Liegen tatsächlich Anhaltspunkte für eine Kindeswohlgefährdung vor, ist das zuständige Jugendamt gemäß § 8a Achtes Buch Sozialgesetzbuch (SGB VIII) dazu verpflichtet, aktiv zu werden. Das führt nicht immer dazu, dass das Jugendamt die Kinder in Obhut nimmt, also den Erziehungsberechtigten wegnimmt. Vielmehr bietet es Angebote zur Unterstützung und Beratung der Eltern. Der Verdacht auf Kindeswohlgefährdung rechtfertigt dann auch einen Hausbesuch durch das Jugendamt. Sollten die Eltern ihre Mithilfe gegenüber dem Jugendamt verweigern, kann das Jugendamt allerdings auch gegen den Willen der Eltern handeln und beispielsweise dem Kind zu einer ärztlichen Behandlung verhelfen, die die Eltern ihm verweigert haben.

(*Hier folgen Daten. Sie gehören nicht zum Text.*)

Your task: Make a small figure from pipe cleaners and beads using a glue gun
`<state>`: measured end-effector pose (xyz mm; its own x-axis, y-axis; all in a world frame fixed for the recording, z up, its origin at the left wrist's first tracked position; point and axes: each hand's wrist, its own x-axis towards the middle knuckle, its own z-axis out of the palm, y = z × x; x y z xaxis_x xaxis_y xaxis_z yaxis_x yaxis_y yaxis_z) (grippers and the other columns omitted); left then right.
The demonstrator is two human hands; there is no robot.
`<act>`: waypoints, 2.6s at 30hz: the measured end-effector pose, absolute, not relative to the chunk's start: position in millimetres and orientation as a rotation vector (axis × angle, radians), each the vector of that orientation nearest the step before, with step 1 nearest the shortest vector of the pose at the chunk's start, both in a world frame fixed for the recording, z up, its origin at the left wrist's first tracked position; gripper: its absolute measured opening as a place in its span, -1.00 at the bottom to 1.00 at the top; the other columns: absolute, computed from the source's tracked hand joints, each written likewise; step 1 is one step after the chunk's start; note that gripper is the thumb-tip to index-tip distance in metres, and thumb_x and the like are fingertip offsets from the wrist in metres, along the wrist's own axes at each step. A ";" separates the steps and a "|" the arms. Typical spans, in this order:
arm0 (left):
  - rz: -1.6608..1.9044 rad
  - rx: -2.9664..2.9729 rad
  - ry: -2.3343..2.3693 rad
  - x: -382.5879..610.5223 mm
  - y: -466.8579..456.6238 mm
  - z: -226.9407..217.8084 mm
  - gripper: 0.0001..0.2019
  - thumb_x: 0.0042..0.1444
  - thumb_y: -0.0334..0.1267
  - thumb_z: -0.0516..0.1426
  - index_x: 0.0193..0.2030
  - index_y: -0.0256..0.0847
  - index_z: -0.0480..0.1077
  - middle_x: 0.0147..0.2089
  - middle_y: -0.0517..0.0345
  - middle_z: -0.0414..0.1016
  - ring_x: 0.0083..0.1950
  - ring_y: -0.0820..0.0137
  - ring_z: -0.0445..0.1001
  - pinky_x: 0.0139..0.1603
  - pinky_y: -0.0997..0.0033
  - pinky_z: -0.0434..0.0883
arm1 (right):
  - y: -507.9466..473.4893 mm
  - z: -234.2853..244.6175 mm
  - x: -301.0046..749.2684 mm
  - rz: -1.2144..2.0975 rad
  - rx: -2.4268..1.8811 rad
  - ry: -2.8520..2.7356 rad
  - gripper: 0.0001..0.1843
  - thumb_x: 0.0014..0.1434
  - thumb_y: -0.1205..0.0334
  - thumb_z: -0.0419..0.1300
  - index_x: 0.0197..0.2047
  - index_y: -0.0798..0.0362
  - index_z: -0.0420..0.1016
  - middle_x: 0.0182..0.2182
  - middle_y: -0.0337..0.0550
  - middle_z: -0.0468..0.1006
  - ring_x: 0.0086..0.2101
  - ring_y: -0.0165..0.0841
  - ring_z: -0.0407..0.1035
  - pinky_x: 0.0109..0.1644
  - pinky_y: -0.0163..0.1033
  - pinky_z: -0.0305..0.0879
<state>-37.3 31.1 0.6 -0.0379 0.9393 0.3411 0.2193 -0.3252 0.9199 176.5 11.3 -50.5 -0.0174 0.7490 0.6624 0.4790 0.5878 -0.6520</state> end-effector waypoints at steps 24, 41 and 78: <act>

Die Rechte der Eltern kann das Jugendamt selbst nicht beschränken. Dafür muss das Familiengericht eingeschaltet werden. Dieses kann dann als letzte Maßnahme schließlich auch das Sorgerecht einschränken. In der Regel versucht es aber, mit den Eltern eine einvernehmliche Lösung zu finden und bietet Unterstützung, wie beispielsweise ambulante Erziehungshilfen, an. Der Grundsatz, dass Kinder zu ihren Eltern gehören, ist für das Familiengericht sehr wichtig. Erst wenn wirklich eine akute Gefährdung der Gesundheit oder Entwicklung des Kindes vorliegt oder die Eltern mit der Sorge und Erziehung eindeutig überfordert sind, greift es zum Schutz des Kindes ein und beschränkt das Sorgerecht der Eltern.
Bestimmte Berufsgruppen – Lehrer, Erzieher, Ärzte, Hebammen und Fachkräfte der Kinder- und Jugendhilfe – sind dazu verpflichtet, einen Verdacht auf Kindeswohlgefährdung zu melden. Diese Verpflichtung geht aus den Regelungen zum Schutzauftrag gemäß § 8a SGB VIII hervor. Sie müssen nicht sofort das Jugendamt benachrichtigen, sondern müssen zuerst das Gefährdungsrisiko einschätzen. Das erfolgt in der Regel im Gespräch mit Fachkollegen. Im konkreten Verdachtsfall müssen zuerst die Eltern informiert werden. Können oder wollen diese die Gefährdung nicht abwenden, muss dann das Jugendamt informiert werden.
Für alle anderen besteht keine Pflicht, bei Verdacht auf Kindeswohlgefährdung aktiv zu werden. Dennoch sollten Sie lieber einmal zu oft bei den Beratungszentren anrufen, als einmal zu wenig. Nutzen Sie den Handlungsablauf bei einer Vermuteten Kindeswohlgefährdung. Achten Sie dabei auf die im Schutzkonzept des Vereins beschriebenen Abläufe zur Dokumentation und Information. Nutzen Sie die vorhandenen Unterstützungsmöglichkeiten für sich und die Kinder oder Jugendlichen.
Quelle: https://www.dahag.de/
Es sollten jedoch die vielen weitreichenden psychischen und emotionalen Folgen bedacht werden. Einen begründeten Verdacht auf Kindeswohlgefährdung, aus persönlichen Befindlichkeiten oder Angst nicht anzusprechen, kann nachträglich schwer zu bewältigen sein und geht oft einher mit Schuldgefühlen, Wut und Selbstzweifeln. Den Verdacht anzusprechen und objektiv bewerten zu lassen, ist daher der bessere Weg. Es wird von niemandem ein vorschneller Gang zum Jugendamt erwartet, jedoch der Mut und die Bereitschaft, Probleme anzusprechen und nicht einfach wegzuschauen.